Esta manifestação começou calma, muito calma. Gente a conversar, juntar cartazes, pessoal de bicicletas, amigos sentados no chão no Saldanha. Arranca não arranca, quase uma hora depois começaram a andar. Do Saldanha seguiram em direcção à Avenida Almirante Reis e mais tarde ao Rossio. O único ponto mais "quente" foi em frente ao Banco de Portugal onde a polícia teve que fazer um cordão por causa dos ovos que estavam a ser arremessados, mas nada de especial. Durante 2 horas eu e a Patrícia Melo Moreira (France Presse) seguimos a manifestação até chegar ao Rossio onde outras plataformas se juntaram ao protesto. Ao vermos que iriam dar mais uma volta lenta à Praça sentámo-nos os dois num café a tentar editar umas fotografias (estas que aqui vêm à excepção da última) para depois os apanharmos a caminho da Assembleia da República onde pensámos que possivelmente poderia haver alguma situação mais "quente". Acabou por não dar tempo para editar.
Começámos a subir a Rua do Carmo, depois a Rua Garret onde começámos a ver o movimento anormal de carrinhas de Polícia de Intervenção e corremos até ao sítio para onde se dirigiam. Perdi-me da Patrícia e fui direito ao rapaz que aparece em todos vídeos a tirar o sangue da testa e atirar para cima da Polícia e apenas tirei uma fotografia (a penúltima aqui).
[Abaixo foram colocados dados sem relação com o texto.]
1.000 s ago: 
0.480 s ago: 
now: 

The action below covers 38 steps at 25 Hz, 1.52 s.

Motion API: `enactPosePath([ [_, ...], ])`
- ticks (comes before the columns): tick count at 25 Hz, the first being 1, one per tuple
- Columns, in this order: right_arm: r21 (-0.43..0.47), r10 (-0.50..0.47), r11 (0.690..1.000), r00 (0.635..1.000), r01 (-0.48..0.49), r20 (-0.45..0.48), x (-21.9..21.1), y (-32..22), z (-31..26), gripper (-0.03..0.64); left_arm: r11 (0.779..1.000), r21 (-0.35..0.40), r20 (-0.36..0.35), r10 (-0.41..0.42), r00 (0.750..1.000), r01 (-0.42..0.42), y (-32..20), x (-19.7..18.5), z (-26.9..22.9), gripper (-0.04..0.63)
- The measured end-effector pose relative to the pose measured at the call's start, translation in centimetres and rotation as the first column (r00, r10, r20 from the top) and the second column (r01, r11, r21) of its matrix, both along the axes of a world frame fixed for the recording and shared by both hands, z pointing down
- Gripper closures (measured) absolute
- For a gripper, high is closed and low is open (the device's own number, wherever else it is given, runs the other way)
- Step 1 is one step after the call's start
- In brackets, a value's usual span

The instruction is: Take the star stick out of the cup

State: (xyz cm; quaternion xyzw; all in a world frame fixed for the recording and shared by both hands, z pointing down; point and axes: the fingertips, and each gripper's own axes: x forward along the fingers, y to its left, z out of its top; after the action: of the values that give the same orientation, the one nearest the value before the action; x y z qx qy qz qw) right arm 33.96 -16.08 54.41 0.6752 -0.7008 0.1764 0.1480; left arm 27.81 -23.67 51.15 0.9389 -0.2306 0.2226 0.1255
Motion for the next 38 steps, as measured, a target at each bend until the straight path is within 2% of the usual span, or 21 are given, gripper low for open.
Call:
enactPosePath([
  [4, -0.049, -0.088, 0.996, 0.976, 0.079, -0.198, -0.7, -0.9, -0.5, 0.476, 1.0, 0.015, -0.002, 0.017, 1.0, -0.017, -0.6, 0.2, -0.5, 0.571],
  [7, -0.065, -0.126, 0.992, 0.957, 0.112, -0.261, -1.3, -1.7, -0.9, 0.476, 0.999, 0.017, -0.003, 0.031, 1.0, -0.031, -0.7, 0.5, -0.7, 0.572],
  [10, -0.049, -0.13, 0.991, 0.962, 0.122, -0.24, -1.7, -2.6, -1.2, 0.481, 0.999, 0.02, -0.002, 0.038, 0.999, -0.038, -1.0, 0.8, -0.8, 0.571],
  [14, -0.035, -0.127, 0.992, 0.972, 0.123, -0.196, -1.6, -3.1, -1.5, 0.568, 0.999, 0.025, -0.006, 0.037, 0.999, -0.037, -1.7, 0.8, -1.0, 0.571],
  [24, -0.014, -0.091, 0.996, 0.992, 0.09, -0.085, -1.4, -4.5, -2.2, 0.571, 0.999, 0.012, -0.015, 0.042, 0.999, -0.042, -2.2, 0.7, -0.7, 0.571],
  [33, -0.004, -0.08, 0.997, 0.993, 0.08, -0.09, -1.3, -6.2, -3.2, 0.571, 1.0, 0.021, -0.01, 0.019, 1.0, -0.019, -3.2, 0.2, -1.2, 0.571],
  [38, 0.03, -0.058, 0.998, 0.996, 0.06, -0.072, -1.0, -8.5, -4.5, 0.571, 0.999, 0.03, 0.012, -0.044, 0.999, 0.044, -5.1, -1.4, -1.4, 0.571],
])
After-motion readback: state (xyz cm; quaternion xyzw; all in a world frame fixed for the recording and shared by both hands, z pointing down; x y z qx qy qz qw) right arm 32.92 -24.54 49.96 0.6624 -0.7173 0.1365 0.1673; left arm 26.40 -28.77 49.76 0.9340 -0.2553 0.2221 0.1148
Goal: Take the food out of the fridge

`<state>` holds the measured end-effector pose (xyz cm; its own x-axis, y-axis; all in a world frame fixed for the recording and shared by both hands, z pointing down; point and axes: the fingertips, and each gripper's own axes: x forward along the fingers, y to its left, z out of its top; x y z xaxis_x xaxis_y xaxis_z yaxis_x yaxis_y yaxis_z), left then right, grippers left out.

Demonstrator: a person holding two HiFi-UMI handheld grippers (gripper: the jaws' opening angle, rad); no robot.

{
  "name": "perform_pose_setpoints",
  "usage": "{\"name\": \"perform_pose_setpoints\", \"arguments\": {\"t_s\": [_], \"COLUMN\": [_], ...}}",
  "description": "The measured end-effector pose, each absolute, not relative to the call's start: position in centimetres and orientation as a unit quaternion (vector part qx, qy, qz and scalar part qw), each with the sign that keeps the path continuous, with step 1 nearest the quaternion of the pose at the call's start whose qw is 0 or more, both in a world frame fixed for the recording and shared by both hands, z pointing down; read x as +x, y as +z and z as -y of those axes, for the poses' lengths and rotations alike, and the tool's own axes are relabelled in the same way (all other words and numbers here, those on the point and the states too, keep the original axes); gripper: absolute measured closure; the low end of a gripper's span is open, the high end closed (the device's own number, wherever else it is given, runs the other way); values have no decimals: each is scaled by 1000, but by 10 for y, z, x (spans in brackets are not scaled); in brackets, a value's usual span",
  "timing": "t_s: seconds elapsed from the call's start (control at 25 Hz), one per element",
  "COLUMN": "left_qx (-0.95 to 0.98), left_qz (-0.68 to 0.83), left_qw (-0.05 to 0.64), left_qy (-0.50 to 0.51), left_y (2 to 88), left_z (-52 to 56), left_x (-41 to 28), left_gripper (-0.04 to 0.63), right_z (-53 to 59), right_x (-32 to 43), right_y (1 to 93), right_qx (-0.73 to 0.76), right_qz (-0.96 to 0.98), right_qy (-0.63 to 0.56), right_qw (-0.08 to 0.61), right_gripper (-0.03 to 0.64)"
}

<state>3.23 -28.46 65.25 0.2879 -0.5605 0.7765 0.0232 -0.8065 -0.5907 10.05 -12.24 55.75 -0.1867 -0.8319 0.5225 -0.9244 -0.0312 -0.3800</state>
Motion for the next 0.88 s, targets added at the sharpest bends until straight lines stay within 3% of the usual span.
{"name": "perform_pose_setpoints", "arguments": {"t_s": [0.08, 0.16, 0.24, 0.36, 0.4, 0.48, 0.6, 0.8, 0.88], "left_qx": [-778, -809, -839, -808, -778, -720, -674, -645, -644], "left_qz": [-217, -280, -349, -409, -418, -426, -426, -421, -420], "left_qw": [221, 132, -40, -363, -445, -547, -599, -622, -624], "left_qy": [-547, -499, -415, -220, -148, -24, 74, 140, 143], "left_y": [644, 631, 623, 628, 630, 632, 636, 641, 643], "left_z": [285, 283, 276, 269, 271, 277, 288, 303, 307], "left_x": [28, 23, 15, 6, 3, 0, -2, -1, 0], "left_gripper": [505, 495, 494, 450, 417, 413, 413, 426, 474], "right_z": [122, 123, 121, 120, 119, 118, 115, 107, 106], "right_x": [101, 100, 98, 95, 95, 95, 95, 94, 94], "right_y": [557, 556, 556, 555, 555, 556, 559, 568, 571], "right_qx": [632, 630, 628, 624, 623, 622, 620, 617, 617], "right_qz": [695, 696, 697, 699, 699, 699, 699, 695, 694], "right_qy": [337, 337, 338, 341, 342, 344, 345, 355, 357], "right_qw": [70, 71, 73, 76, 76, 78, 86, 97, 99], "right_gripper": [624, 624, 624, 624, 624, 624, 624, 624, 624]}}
Não tive tempo para me aperceber do que realmente estava a acontecer ali. Quando me virei para trás tirei esta última que aqui está e vi que estavam a começar a avançar e que iriam varrer tudo o que estava à frente. Por mais absurdo que possa ser o comunicado da PSP que refere que nós jornalistas devemos estar atrás da linha policial (provavelmente para apanhar a cara de quem leva e não a de quem bate, como diz o Francisco Paraíso hoje no CM), foi exactamente isso que eu tentei fazer porque me vi numa situação em que iria ser apanhado no meio da confusão sem sítio para escapar. Andei na direcção deles a dizer que era jornalista em voz alta e fiz sinal para que me deixassem passar para trás da linha que estavam a fazer e foi aí que me bateram pela primeira vez na cabeça e caí ao chão. O resto as imagens mostram como foi, sendo o resultado dois cortes na cabeça, 6 pontos, ombro, costas e joelhos amassados mas acima de tudo uma sensação de medo e impotência perante tudo o que estava a acontecer. A cara do polícia que me bateu era de raiva, até a língua estava a morder. Repeti não sei quantas vezes que era jornalista em pânico e nem assim ele parou, ainda deu com mais força. Nunca pensei que aquilo pudesse acontecer cá.
Ainda mais revolta causa ver as imagens da Patrícia a ser agredida daquela maneira! Como é possível?! Desde quando uma mulher com uma câmara fotográfica é ameaça para alguém? Não sei se foi premeditado ou não, mas a falta de inteligência daqueles animais não alcança que para cada câmara que tentam que não fotografe ou filme a sua brutalidade há dezenas de outras a captar o que está acontecer. E o resultado está à vista. As imagens daquelas duas senhoras já mais velhas, uma a levar uma joelhada no peito e outra a ser atirada ao chão também não há palavras para descrever. Parabéns a quem captou tudo isto para que se possa ver e rever. A única coisa boa que se tira disto é exactamente a atenção que o assunto está a ter, para que não se repita.
P.S. Muito obrigado a todos pelas mensagens, telefonemas, e-mails, etc! Mesmo. Foi mais o susto, mais uns dias e estou a trabalhar de novo.
Nota do editor: Este relato foi retirado do blogue do fotojornalista JOSÉ SENA GOULÃO e testemunha a agressão de que foi alvo por parte dos elementos da Polícia de Intervenção, no dia da Greve Geral. Segundo o repórter de nada lhe valeu gritar, repetidamente, que era um jornalista em serviço. Bem pelo contrário: "A cara do polícia que me bateu era de raiva, até a língua estava a morder". Os polícias são assim: fortes com os fracos e fracos com os fortes; intransigentes com os humilhados e ofendidos ; e reverentes com qualquer canalha que tenha poder. Poder político ou poder económico.